TO DO:
Work out how many lines of the listing hold "body", then state only that count.
::::
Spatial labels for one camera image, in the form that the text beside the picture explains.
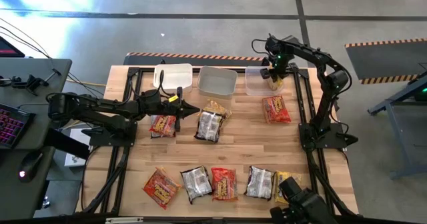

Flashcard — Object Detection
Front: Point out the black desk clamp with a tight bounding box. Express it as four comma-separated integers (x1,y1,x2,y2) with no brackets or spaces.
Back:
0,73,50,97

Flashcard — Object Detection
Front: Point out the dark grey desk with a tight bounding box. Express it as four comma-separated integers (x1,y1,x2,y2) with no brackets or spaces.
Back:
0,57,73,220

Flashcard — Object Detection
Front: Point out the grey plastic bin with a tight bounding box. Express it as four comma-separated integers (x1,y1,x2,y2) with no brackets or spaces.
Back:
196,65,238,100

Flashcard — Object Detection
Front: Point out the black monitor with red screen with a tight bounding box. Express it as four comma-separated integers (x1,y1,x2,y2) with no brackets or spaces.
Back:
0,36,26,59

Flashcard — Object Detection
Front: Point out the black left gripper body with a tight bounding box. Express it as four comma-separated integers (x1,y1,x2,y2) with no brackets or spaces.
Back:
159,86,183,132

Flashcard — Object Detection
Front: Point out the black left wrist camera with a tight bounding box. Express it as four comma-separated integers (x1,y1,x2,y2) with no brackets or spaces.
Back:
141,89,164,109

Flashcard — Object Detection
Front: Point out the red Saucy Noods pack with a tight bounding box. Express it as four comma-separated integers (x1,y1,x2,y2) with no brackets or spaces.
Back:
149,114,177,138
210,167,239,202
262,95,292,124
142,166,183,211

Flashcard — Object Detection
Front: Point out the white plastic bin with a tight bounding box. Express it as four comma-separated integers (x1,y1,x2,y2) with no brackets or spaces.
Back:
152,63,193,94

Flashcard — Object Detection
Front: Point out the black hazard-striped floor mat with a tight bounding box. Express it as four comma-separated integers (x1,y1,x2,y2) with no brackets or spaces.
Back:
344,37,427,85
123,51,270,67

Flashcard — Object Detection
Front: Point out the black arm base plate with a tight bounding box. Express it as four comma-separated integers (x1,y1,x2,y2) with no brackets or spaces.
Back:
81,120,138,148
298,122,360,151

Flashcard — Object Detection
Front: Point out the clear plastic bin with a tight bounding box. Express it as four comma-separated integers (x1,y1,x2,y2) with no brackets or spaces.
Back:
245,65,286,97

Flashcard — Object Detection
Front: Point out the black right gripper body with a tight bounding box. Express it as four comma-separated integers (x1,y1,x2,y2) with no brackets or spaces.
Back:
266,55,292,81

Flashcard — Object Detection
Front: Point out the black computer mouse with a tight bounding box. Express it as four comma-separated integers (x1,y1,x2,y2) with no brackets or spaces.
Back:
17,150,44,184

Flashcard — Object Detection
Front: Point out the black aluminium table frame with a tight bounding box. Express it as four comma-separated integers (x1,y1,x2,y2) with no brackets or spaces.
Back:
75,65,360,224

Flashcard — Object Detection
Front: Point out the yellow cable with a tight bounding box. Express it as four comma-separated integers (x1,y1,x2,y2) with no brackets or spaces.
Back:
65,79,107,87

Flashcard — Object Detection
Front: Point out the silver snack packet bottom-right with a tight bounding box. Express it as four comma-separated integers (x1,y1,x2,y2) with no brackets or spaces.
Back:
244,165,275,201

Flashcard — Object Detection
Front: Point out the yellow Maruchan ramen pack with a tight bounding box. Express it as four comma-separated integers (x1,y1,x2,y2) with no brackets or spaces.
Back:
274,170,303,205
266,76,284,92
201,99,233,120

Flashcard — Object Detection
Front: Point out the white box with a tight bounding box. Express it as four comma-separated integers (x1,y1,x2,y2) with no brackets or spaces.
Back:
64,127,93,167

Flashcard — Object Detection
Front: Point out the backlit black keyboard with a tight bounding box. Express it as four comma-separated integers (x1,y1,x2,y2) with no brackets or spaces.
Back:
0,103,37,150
::::
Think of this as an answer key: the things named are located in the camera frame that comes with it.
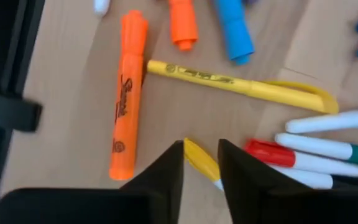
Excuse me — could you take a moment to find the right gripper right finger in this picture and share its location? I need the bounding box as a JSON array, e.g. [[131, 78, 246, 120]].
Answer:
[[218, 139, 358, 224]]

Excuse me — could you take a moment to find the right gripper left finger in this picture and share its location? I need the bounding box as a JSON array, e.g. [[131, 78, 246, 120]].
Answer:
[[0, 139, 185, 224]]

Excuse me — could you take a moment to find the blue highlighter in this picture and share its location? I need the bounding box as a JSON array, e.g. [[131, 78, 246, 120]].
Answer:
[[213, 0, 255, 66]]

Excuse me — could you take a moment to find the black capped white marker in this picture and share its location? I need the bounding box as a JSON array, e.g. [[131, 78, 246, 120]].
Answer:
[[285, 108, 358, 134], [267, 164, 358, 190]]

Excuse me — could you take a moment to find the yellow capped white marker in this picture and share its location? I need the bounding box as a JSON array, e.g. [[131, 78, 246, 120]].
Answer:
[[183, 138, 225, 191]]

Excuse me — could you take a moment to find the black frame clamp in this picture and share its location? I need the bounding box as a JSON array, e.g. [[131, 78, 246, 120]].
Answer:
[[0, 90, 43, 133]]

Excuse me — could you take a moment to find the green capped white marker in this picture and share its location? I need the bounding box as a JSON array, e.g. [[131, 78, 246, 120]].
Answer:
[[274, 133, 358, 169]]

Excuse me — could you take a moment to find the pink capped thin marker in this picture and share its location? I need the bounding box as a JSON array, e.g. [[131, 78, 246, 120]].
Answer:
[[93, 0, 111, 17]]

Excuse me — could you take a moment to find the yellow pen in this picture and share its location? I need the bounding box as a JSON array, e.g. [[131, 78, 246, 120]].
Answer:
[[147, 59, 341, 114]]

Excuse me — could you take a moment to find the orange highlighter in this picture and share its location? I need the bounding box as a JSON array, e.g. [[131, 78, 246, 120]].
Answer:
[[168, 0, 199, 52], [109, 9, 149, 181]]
::::
RESULT OF THIS EXERCISE:
2